### WHAT TO DO:
In the entries below, find the line containing "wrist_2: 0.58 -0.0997" and the line containing "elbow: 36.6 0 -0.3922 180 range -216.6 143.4". Copy those two lines and everything between them exactly, and only that.

### DATA TO EXAMINE:
*** Begin section ***
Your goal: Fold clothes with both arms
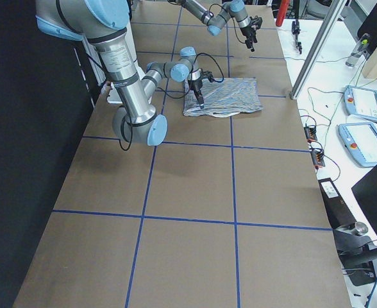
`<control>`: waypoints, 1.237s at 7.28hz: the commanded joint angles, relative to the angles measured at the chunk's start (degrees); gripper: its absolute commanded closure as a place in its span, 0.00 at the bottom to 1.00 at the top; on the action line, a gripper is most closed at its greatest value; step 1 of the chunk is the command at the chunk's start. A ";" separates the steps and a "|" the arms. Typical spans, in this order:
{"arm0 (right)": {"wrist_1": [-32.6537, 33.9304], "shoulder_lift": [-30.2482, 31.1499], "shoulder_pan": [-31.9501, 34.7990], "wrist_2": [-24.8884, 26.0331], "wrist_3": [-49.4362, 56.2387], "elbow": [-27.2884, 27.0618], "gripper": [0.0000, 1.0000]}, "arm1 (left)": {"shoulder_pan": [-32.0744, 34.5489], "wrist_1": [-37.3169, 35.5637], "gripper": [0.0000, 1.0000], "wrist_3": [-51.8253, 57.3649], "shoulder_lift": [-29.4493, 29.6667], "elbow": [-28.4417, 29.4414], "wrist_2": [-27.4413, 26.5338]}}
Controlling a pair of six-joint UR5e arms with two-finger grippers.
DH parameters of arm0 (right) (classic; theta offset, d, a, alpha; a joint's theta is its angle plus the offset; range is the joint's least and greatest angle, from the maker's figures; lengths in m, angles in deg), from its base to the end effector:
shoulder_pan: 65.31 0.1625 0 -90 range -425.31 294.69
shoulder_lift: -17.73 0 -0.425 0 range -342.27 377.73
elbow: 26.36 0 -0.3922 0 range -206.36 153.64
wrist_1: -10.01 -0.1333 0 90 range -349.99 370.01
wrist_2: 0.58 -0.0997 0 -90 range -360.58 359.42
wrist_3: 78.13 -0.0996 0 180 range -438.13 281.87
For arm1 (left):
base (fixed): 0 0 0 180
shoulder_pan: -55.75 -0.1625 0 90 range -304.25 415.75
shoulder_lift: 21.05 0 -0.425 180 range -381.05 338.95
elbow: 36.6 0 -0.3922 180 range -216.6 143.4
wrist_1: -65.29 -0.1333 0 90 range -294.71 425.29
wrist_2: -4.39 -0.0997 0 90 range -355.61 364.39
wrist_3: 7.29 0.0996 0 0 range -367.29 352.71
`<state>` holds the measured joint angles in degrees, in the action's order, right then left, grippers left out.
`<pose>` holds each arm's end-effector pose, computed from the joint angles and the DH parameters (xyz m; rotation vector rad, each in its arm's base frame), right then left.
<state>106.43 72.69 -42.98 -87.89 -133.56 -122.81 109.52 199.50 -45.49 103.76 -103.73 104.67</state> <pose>-0.5734 -0.3847 0.2748 0.3321 -0.5172 -0.1925 0.3579 -0.6840 0.4021 0.6785 0.7222 0.0564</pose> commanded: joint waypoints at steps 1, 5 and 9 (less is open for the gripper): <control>0.17 0.32 -0.37 -0.05 0.32 0.04 0.86 | -0.06 0.00 0.00 0.06 0.00 -0.02 0.00; 0.17 0.15 -0.28 -0.05 0.58 -0.49 0.90 | 0.03 0.00 0.00 0.06 -0.09 -0.02 0.00; 0.08 5.66 0.78 -0.05 0.50 -5.04 0.88 | -0.06 0.00 0.00 0.06 -0.18 0.07 0.00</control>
<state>106.56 75.45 -42.27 -88.01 -132.99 -125.48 109.46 199.50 -45.44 103.64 -103.64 104.67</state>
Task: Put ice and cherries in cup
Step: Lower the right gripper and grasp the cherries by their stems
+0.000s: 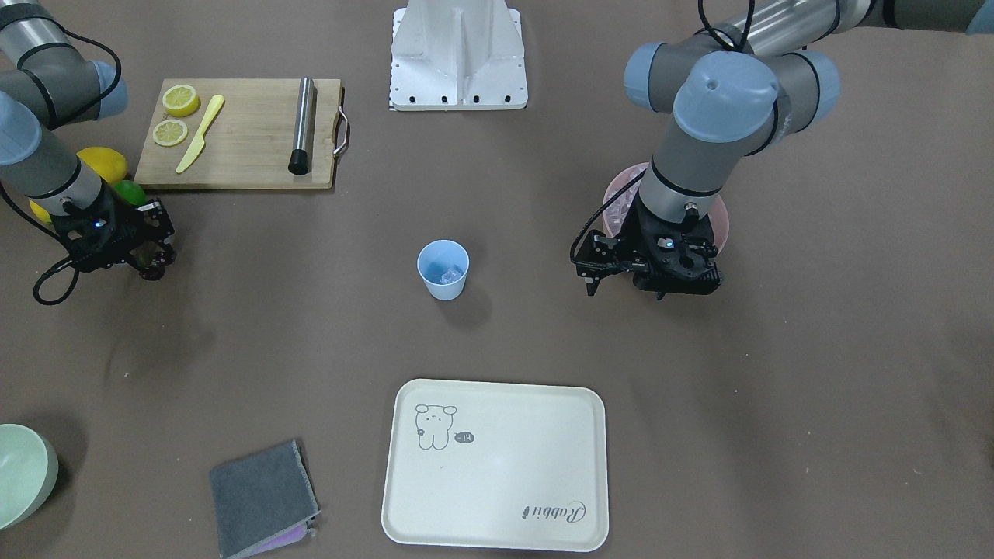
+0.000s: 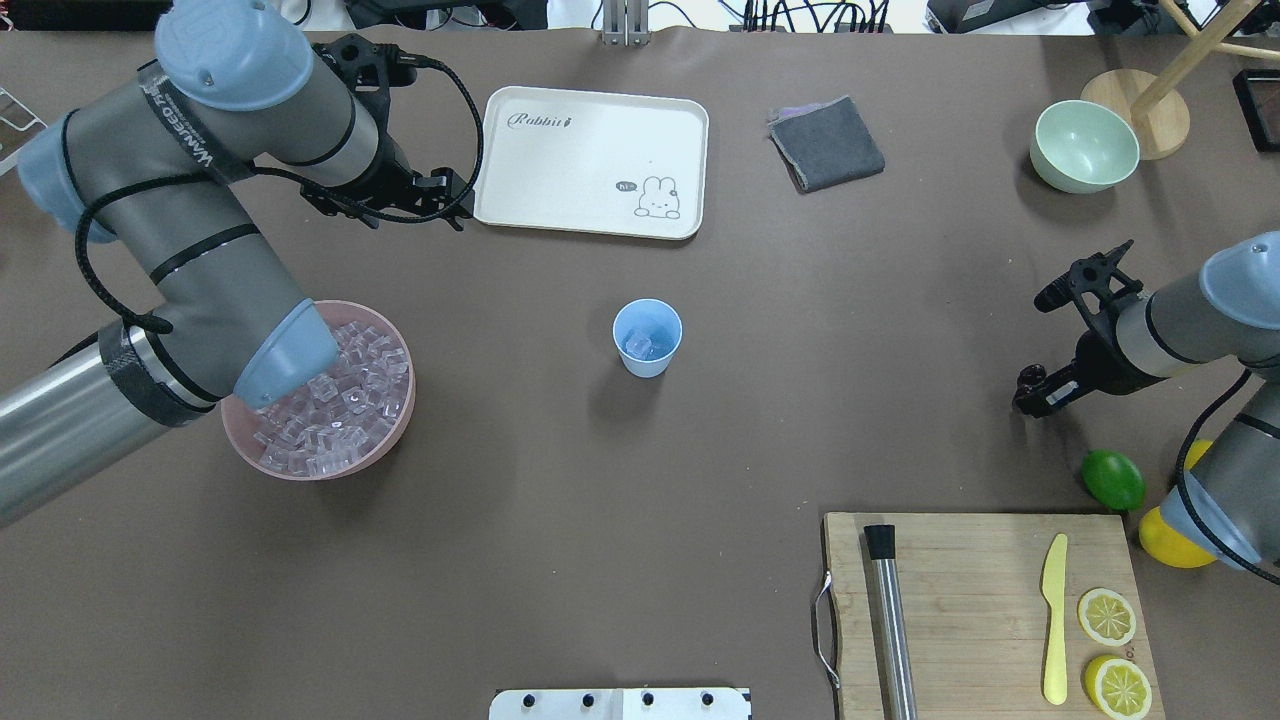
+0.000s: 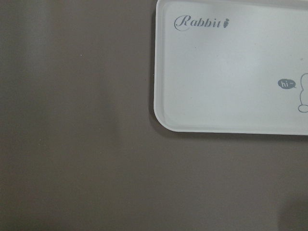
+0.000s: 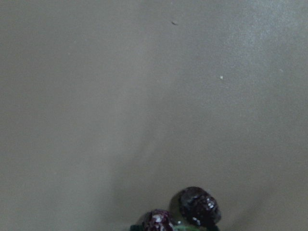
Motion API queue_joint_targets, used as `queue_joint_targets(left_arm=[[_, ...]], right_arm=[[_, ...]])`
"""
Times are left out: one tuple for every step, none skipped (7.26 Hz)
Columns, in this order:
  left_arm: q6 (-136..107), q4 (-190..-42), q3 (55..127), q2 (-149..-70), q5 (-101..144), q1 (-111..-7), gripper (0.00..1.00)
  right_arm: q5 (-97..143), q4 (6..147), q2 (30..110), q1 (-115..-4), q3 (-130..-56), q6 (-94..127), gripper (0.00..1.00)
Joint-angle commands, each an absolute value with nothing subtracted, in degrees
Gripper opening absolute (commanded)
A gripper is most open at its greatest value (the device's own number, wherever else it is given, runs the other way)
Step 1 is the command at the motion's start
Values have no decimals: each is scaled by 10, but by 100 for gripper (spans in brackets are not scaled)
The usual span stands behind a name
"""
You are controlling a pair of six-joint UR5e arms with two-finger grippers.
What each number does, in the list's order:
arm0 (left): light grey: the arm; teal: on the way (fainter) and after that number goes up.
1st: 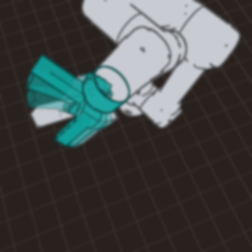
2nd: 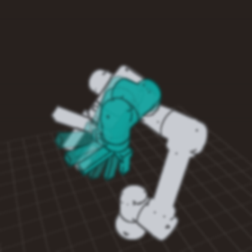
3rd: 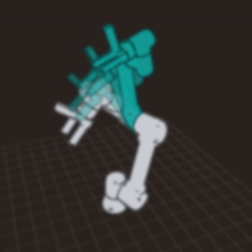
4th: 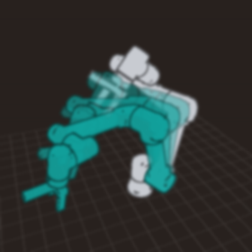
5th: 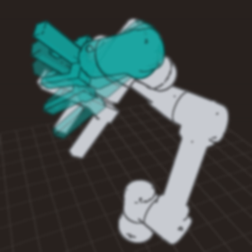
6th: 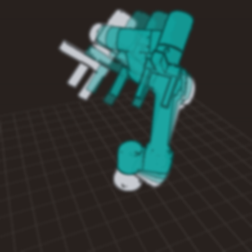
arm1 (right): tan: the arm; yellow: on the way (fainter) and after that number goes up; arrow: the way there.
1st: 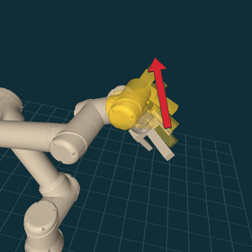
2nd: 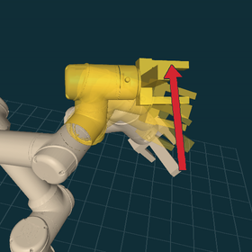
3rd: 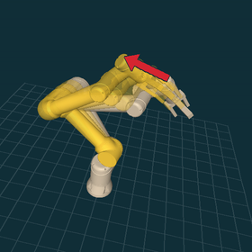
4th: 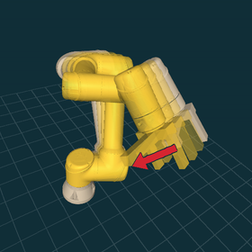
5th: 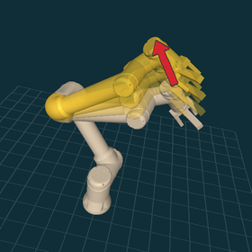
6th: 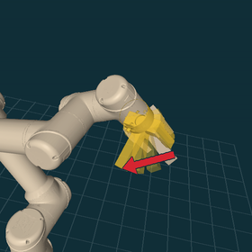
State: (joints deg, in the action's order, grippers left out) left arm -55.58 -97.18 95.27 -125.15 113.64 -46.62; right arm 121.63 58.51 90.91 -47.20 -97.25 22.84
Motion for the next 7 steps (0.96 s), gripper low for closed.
queue_joint_targets(left_arm=[[-555, -972, 953, -1252, 1136, -466, 97], [-555, -972, 953, -1251, 1136, -465, 97], [-555, -972, 952, -1251, 1136, -461, 97], [-555, -973, 951, -1251, 1136, -461, 97], [-555, -973, 951, -1250, 1136, -461, 97], [-555, -973, 949, -1250, 1136, -461, 97], [-555, -973, 949, -1249, 1136, -461, 97]], right_arm=[[1216, 585, 909, -472, -973, 229, 41], [1216, 584, 909, -472, -974, 229, 41], [1216, 585, 905, -472, -973, 229, 32], [1214, 585, 902, -472, -971, 229, 30], [1209, 585, 901, -472, -971, 229, 26], [1208, 585, 901, -472, -972, 229, 22], [1208, 585, 901, -472, -974, 229, 17]])
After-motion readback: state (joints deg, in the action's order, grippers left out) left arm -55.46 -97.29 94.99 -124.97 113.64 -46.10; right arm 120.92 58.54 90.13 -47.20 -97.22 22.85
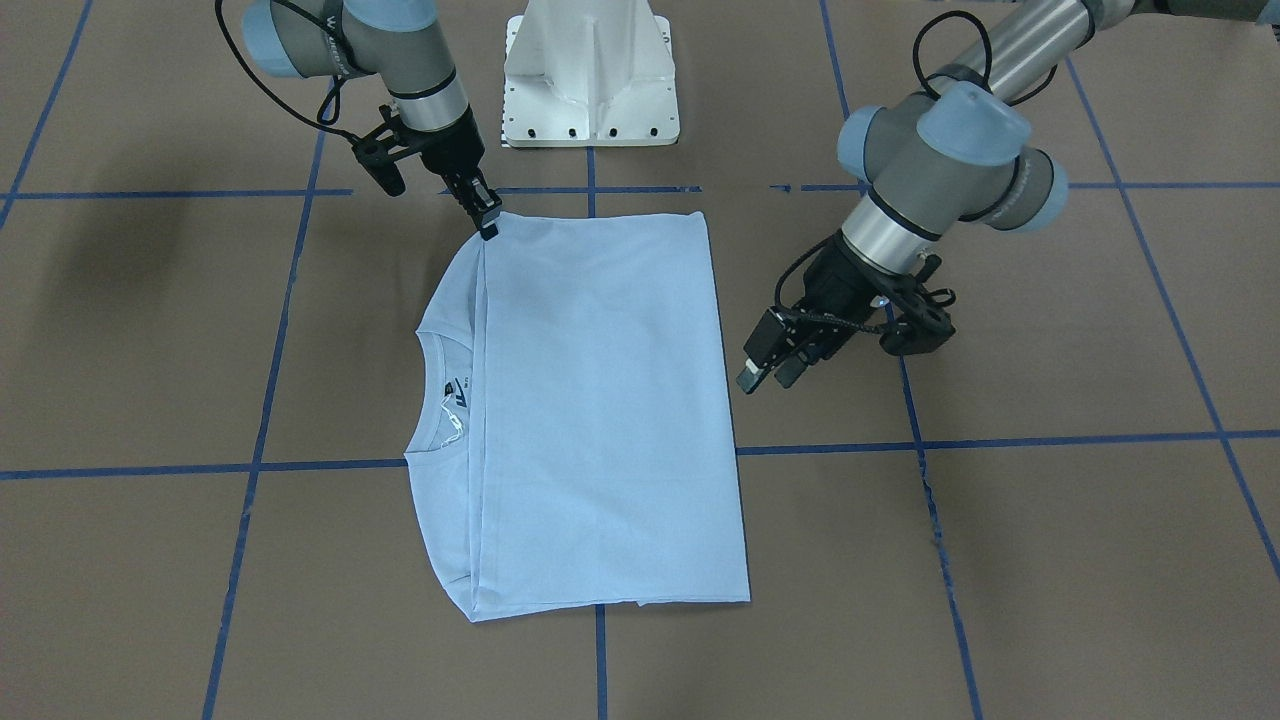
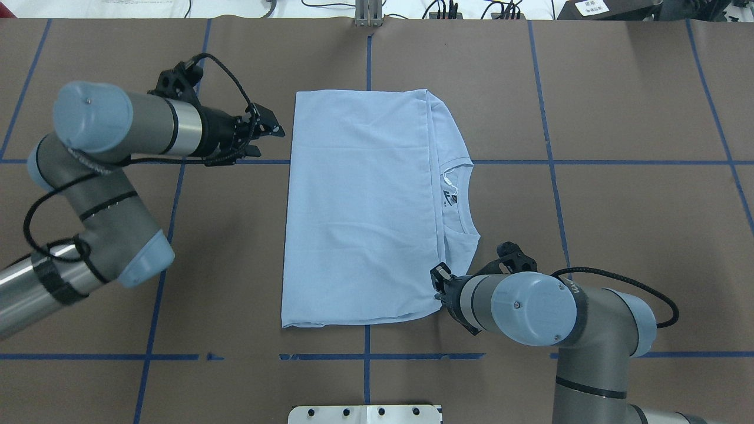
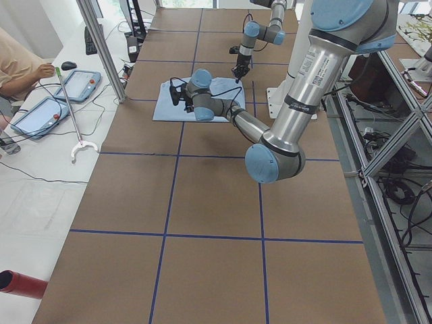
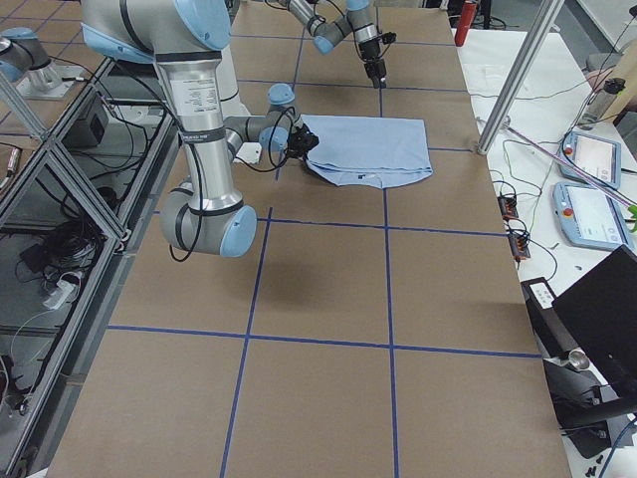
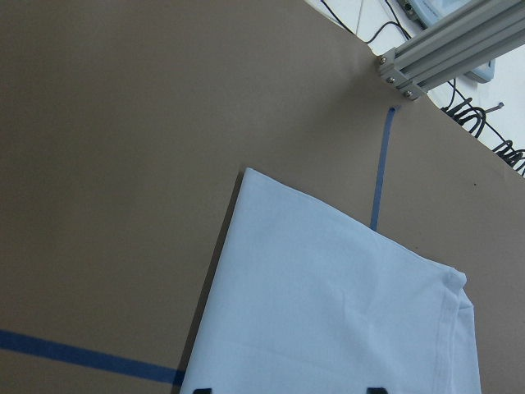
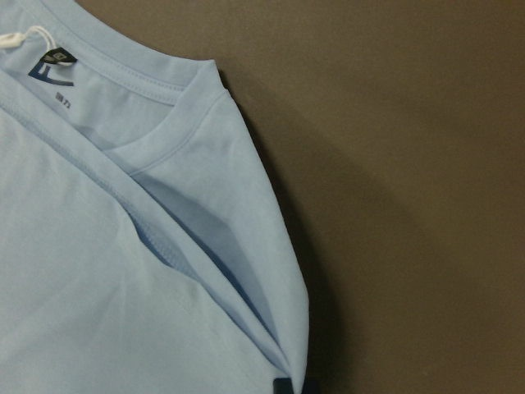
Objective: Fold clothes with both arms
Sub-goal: 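Lower the left gripper to the shirt's other near corner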
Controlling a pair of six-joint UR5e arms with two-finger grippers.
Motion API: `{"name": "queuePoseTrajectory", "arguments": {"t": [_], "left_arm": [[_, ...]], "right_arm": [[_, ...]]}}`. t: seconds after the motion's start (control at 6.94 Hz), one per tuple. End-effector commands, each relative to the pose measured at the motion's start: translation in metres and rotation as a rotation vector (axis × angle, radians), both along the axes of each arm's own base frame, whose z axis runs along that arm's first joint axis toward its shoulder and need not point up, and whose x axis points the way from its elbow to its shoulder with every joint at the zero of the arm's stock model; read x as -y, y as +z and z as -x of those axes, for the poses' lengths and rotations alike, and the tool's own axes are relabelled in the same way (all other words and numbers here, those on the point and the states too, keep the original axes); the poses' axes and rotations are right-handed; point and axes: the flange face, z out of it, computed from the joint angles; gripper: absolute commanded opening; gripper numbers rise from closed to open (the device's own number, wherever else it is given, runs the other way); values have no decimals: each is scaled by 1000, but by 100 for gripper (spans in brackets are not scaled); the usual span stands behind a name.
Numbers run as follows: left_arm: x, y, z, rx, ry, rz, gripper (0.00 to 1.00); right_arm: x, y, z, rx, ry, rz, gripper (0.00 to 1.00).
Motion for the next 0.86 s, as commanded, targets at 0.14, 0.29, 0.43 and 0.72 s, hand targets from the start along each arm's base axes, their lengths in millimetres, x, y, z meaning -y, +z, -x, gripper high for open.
{"name": "queuePoseTrajectory", "arguments": {"t": [0.14,0.29,0.43,0.72], "left_arm": [[-173,0,-64,61,15,220,69],[-202,14,-88,97,46,221,68],[-207,19,-94,95,30,254,67],[-215,21,-103,102,45,259,64]], "right_arm": [[0,0,0,1,-1,1,0],[-1,1,1,0,-3,1,0],[-1,-1,1,1,-3,1,0],[-1,-1,1,1,-3,1,0]]}}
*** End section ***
### TASK SOLUTION:
wrist_2: 0.58 -0.0997 0 -90 range -360.58 359.42
wrist_3: 78.13 -0.0996 0 180 range -438.13 281.87
For arm1 (left):
base (fixed): 0 0 0 180
shoulder_pan: -55.75 -0.1625 0 90 range -304.25 415.75
shoulder_lift: 21.05 0 -0.425 180 range -381.05 338.95
elbow: 36.6 0 -0.3922 180 range -216.6 143.4

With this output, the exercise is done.